WHAT IS NEEDED =
Below are records; report the number of lines among them that include the word "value", and nothing further.

ENTRIES SHOWN =
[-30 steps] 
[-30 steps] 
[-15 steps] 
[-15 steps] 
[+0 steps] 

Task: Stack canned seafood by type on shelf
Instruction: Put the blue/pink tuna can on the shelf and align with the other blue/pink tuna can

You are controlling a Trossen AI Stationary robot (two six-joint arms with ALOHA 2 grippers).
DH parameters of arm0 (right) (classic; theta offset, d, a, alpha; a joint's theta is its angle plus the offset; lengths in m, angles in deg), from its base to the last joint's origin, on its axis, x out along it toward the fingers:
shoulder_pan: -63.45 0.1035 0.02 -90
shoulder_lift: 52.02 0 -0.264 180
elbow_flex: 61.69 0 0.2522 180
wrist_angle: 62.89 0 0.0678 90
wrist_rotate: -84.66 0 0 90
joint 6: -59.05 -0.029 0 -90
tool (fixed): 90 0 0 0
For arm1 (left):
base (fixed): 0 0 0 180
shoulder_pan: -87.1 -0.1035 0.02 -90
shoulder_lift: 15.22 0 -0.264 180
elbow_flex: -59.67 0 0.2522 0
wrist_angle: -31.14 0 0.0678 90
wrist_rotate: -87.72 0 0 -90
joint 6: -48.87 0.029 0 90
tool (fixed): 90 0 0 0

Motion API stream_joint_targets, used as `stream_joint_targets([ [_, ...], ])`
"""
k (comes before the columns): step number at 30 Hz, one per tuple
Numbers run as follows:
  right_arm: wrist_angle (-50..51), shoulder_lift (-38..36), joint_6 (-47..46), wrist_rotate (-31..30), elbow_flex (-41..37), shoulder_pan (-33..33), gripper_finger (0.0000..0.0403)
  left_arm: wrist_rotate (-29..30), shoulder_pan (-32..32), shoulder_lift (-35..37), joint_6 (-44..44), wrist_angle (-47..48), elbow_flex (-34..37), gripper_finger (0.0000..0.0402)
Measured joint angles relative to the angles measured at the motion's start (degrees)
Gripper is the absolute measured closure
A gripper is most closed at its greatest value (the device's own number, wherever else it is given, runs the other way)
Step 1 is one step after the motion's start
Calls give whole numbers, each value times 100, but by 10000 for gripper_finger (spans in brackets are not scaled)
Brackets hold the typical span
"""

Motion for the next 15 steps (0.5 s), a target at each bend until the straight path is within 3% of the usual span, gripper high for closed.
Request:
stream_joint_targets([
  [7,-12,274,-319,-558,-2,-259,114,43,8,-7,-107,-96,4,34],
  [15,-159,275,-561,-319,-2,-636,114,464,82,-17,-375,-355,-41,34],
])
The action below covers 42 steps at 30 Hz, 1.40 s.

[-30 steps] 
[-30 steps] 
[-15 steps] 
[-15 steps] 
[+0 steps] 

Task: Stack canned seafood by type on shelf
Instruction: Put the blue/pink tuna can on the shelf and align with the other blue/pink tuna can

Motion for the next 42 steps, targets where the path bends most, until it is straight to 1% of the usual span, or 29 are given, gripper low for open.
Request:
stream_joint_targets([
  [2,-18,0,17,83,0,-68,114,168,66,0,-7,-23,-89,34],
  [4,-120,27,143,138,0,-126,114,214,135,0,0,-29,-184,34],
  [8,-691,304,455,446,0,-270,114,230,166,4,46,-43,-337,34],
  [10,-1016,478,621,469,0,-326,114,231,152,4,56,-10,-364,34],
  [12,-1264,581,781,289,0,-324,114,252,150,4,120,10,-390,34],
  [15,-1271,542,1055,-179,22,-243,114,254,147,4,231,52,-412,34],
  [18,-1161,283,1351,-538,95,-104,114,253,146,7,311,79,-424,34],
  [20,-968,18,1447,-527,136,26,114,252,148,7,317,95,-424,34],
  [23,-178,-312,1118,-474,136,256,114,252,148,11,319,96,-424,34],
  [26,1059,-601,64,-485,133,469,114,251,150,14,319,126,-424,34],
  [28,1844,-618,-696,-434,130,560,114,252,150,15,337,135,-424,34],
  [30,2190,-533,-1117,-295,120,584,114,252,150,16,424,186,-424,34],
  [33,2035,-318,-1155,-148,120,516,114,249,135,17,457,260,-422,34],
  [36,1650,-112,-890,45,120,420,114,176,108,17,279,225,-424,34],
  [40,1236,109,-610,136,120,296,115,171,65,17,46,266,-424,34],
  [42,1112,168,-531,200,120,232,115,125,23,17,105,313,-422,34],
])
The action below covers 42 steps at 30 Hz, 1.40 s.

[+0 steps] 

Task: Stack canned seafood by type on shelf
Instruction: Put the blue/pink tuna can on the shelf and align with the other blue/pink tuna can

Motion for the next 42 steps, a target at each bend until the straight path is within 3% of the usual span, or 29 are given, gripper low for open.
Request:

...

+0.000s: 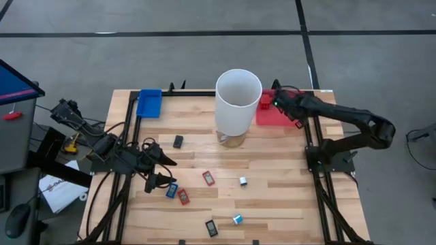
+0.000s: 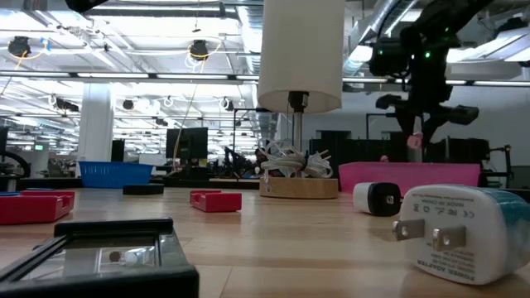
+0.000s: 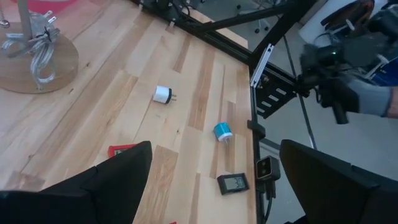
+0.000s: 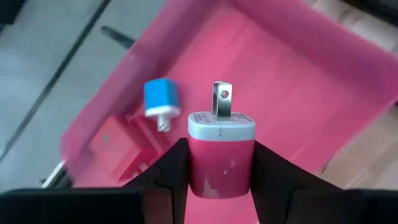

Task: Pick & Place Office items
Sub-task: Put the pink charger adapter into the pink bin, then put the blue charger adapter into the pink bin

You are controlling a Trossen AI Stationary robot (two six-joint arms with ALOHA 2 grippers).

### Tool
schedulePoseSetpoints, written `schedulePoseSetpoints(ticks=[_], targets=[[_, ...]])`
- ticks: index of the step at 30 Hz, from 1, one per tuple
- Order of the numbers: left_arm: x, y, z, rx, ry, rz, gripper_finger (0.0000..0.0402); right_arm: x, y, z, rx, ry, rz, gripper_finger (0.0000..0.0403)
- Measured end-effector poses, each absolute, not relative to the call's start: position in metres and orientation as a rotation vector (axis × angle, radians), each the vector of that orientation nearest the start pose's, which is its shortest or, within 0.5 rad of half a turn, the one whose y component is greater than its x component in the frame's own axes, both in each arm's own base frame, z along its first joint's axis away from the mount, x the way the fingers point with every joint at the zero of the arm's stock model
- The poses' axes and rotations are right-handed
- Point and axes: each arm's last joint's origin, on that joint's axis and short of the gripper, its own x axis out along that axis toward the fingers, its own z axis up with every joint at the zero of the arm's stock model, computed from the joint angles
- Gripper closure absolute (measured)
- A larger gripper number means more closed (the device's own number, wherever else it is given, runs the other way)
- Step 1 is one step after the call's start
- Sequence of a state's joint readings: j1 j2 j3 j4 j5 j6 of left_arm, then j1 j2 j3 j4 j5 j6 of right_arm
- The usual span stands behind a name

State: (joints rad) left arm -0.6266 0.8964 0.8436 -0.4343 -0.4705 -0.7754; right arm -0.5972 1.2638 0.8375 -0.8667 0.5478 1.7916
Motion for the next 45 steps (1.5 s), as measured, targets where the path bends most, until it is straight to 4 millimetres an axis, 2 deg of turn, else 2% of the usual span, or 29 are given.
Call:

SOLUTION TO THIS TASK =
2